Culturally Dangerous Governance underlies the Death of Naomi Williams
*Media Statement* by Ngiyampaa academic Dr Mark J Lock, Founder of Committix Pty Ltd, Australia’s only Indigenous private research company.
In this traumatic case(1), the CEO of Tumut Hospital’s response was carefully crafted in accord with the technical bureaucratic words of NSW Health Policy on Open Disclosure(2):
“Open disclosure is an individual and health service-level response to incidents of patient harm. It is a process in which healthcare providers communicate with, and support, patients who have been harmed as a result of health care. It is considered an important element of good clinical practice and professional ethics, and is part of effective clinical communication.”(3)
Or, as one insider says about Open Disclosure, it is the “cover your arse” policy.
And that appears to be Murrumbidgee Local Health District’s attitude to First Nations Australians, because it is clear that the views of patients with the highest rate of contact with hospitals, with the greatest health disadvantage, and history of distrust of hospitals, were left out of the development of Open Disclosure policy.
Dr Lock says, “the death of Naomi Williams is a symptom of poor governance of the Tumut hospital and, by extension, reflects poorly on the governance of the NSW Health System”.
So it is right for Lawyer George Newhouse to say, “Naomi’s family will not be in a position to accept any apologies until Tumut Hospital staff show by their conduct that they are taking the culturally safe care of Aboriginal patients seriously and they make real — and permanent — changes to the way that they treat Aboriginal people.”(1)
“Ms Ludford’s words of “deeply sorry” look insincere compared to the bureaucratic lines she used in media statements over the years since Ms Williams’ death in 2016, words like ‘conceded’, ‘failed’, ‘should have been’, and ‘carefully considering’”, said Dr Lock
Dr Lock has demonstrated how the development of Open Disclosure standards (which began when Ken Wyatt was the Director of Aboriginal Health in NSW) in the NSW Health system systematically excluded the cultural voices of Aboriginal people in Open Disclosure policy development.
Dr Lock explains, “Open Disclosure policy began in 2003 and, to this day, has not included any views of First Nations Australians – we are invisible in Open Disclosure policy, a clear sign of institutional racism”

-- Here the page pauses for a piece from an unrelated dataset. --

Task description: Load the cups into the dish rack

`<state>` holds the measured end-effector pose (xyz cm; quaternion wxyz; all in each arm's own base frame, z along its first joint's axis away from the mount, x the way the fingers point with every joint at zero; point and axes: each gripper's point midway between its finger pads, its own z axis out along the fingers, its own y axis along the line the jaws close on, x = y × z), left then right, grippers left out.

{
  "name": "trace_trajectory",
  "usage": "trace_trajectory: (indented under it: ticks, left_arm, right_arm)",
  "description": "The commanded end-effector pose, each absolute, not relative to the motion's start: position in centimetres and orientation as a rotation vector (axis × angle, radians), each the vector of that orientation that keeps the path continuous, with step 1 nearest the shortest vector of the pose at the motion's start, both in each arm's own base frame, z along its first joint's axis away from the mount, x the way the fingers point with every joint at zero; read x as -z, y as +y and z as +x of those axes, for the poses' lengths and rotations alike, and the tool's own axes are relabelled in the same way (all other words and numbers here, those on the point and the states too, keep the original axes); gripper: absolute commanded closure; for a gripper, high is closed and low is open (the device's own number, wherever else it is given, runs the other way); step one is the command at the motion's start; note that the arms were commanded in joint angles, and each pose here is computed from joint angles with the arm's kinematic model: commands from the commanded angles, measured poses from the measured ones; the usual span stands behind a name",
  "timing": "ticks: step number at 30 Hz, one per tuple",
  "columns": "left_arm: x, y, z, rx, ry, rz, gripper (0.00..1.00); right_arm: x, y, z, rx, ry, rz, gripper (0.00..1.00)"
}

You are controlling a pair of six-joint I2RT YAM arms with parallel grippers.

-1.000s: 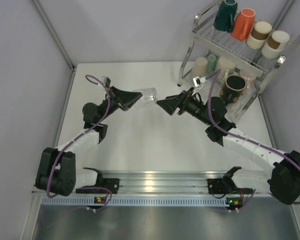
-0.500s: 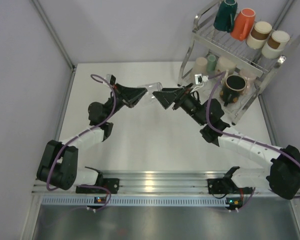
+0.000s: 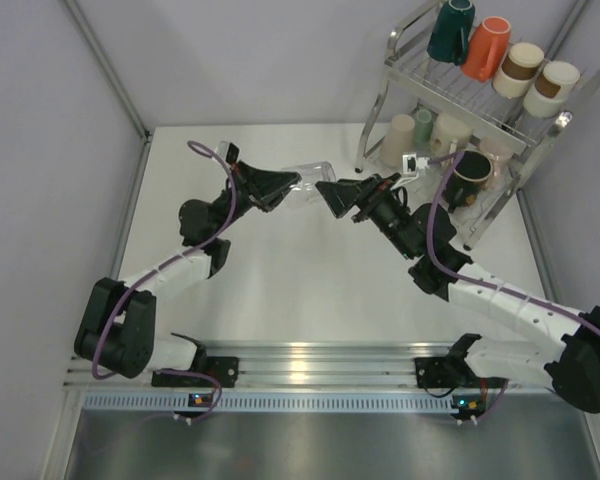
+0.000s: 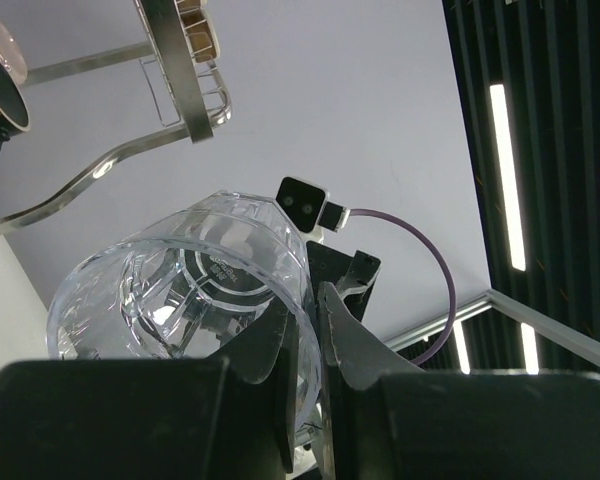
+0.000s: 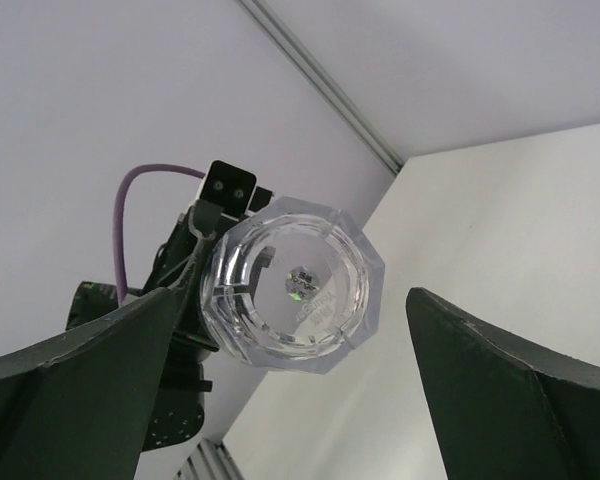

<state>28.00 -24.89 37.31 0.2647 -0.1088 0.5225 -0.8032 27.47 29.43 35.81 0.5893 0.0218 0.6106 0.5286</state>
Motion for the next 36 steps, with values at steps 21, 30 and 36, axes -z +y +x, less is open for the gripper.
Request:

Institutional racism is why the report of the internal investigation(4) in Ms Williams death has reminded behind closed doors.
“In a system that encourages Open Disclosure, why does the internal report on Ms Williams death remain secret?” states Dr Lock
Dr Lock says, “Put it this way, if an alleged criminal conducted their own secret investigation into their alleged victim’s circumstances, and paid the wages of the alleged staff involved in that investigation, and were allegedly supported in doing so by a multi-billion dollar organisation, do you think they would openly disclose wrongdoing?”
Dr Lock’s personal experience with non-Aboriginal health professionals’ attitudes about Open Disclosure are that meetings between hospital staff and patients are behind closed doors and Aboriginal patients are not allowed to have legal representation or advocates present in the conversation. The Open Disclosure process is carefully managed to avoid litigation and to intimidate the patient into staying silent. That’s why there are no publicly available records of Open Disclosure incidents and First Nations Australian, and why our cultural voice is devalued in Open Disclosure research and policy development. Read the full report ‘Australian Open Disclosure – Closed to Cultural Voice’.(5)
“It’s about time staff were held to account, CEOs step-up to take responsibility, and genuine respect shown for Naomi Williams, her family, and the Aboriginal community of Tumut” said Dr Lock.